This item is available under a Creative Commons License for non-commercial use only
The primary goal of this research was to create new alternatives to the legume products currently available to consumers, i.e. canned and dry beans. Chickpeas and soybeans are well established in the Irish consumer market and possess excellent nutritional quality, such as high protein, fibre and phytochemcial content, low cholesterol and low glycaemic index (G.I.), and therefore have potential for classification as functional foods. The first stage of the research culminated with the development of quick-cook chickpeas and soybeans that could be stored in the chill cabinet or freezer. Water intake and textural attributes during soaking were investigated. Using non-linear regression and analysis, asymptotic models were constructed to predict hydration characteristics as functions of soaking time, temperature and blanching pre-treatment.
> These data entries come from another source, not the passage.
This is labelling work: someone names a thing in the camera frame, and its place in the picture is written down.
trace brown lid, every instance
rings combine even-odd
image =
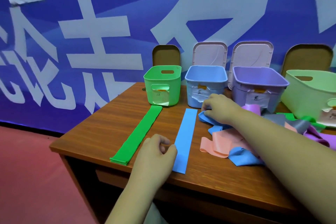
[[[180,50],[172,44],[157,45],[153,49],[153,66],[180,65]]]
[[[324,44],[298,44],[290,48],[283,61],[281,75],[287,70],[328,71],[333,59],[332,49]]]

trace white label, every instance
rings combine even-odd
[[[249,91],[246,96],[247,105],[260,105],[261,107],[267,108],[268,102],[270,101],[271,94],[268,92],[257,93],[253,90]]]
[[[208,87],[193,86],[191,88],[191,97],[193,99],[196,99],[200,103],[203,103],[204,100],[208,99],[210,95],[211,95],[211,91],[209,90]]]
[[[153,103],[156,105],[169,105],[169,92],[166,90],[153,90]]]
[[[317,120],[317,122],[326,126],[336,127],[336,110],[322,110],[320,118]]]

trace hand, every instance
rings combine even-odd
[[[165,153],[161,144],[170,144],[169,139],[158,134],[147,138],[135,159],[130,182],[143,184],[153,189],[154,193],[165,183],[169,177],[177,155],[177,149],[172,144]]]
[[[221,124],[232,125],[232,120],[244,111],[238,104],[224,95],[211,94],[202,104],[204,114]]]

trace green bin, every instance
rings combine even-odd
[[[297,117],[319,120],[322,110],[336,107],[336,73],[318,70],[288,70],[289,86],[281,101]]]
[[[153,66],[143,78],[150,104],[170,106],[179,102],[181,66]]]

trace red floor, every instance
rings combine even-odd
[[[94,224],[53,137],[0,127],[0,223]]]

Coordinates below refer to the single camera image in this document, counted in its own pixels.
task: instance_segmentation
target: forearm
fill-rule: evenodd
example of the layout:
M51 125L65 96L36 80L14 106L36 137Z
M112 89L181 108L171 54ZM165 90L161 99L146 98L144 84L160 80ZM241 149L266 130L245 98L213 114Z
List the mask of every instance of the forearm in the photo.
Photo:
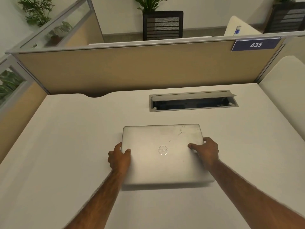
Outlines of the forearm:
M124 176L112 171L94 196L65 229L103 229L121 189Z
M221 161L210 172L252 229L305 228L305 219L273 200Z

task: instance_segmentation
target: plant pot
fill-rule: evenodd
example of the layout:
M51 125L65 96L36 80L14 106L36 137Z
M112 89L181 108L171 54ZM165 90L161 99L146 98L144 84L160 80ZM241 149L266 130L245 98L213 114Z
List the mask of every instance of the plant pot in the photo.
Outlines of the plant pot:
M46 46L47 47L57 46L61 42L62 39L63 39L63 37L59 37L58 35L53 35L53 36L51 36L51 38L48 41L48 43L46 44Z

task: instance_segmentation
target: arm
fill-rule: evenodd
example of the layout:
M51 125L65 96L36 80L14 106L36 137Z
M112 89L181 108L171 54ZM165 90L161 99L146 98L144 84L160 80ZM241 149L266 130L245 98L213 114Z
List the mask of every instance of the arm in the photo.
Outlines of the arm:
M112 168L109 176L65 229L103 229L105 227L130 165L130 149L123 154L120 147L121 143L108 153L108 162Z
M218 158L218 145L204 138L203 145L189 144L199 154L204 166L213 175L251 229L305 228L305 219L248 183Z

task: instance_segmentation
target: partition top rail
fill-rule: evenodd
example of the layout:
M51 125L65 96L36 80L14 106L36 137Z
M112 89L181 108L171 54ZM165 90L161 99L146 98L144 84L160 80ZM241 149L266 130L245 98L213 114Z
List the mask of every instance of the partition top rail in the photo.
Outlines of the partition top rail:
M18 43L16 46L14 46L12 49L8 50L6 54L12 54L12 53L18 53L21 51L28 51L29 49L22 49L22 47L26 44L34 44L35 40L38 35L46 35L48 34L51 30L53 30L56 26L58 26L63 20L66 19L71 13L73 13L78 7L80 7L82 4L85 2L88 2L88 6L90 8L90 12L94 12L94 9L92 7L92 2L91 0L77 0L73 4L71 4L69 7L64 9L57 15L54 19L49 21L48 23L44 24L42 27L40 27L36 32L22 40L20 43Z
M17 49L11 50L7 53L37 53L37 52L54 52L54 51L74 51L74 50L89 50L89 49L105 49L105 48L122 48L122 47L137 47L137 46L156 46L156 45L171 45L171 44L184 44L184 43L201 43L201 42L221 42L221 41L234 41L243 39L263 39L263 38L285 38L285 42L289 38L294 38L298 36L305 36L305 31L294 31L294 32L280 32L280 33L270 33L261 35L241 35L241 36L219 36L219 37L196 37L196 38L179 38L179 39L165 39L165 40L153 40L153 41L135 41L135 42L115 42L115 43L101 43L92 44L88 46L80 47L50 47L41 49Z

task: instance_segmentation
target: silver laptop
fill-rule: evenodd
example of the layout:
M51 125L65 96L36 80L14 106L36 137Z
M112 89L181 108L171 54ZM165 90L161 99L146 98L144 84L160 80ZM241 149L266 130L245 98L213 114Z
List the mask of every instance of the silver laptop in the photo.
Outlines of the silver laptop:
M132 160L123 187L184 188L213 182L189 143L203 144L198 124L124 127L121 150L131 149Z
Optimal cooking treatment was estimated by investigating the effect of boiling and microwave processing on texture and sensory characteristics. Shelf life was estimated for pre-cooked samples under chilled, frozen and freeze-chill storage and it was shown that these products could be kept in chilled storage for up to two weeks and in frozen or freeze-chill storage for up to 12 months. In the second stage of research, shelf-stable, dehydrated, quick-cook chickpeas and soybeans were developed. The application of combined microwave-convective drying to pre-cooked chickpeas and soybeans was investigated on a pilot scale. Dehydration kinetics were fitted to an nth order asymptotic model, known as the Page model and rehydration kinetics were fitted to an asymptotic model. Water activity of soybeans and chickpeas was lowered during drying to a value of 0.35, so that the dehydrated products could potentially be stored at room temperature for up to 12 months.
Gowen, Aoife (Thesis), "Development of innovative, quick-cook legume products: an investigation of the soaking, cooking and dehydration characteristics of chickpeas (Cicer arietinum L.) and soybeans (Glycine max L. Merr.)" (2006). Doctoral. Paper 4.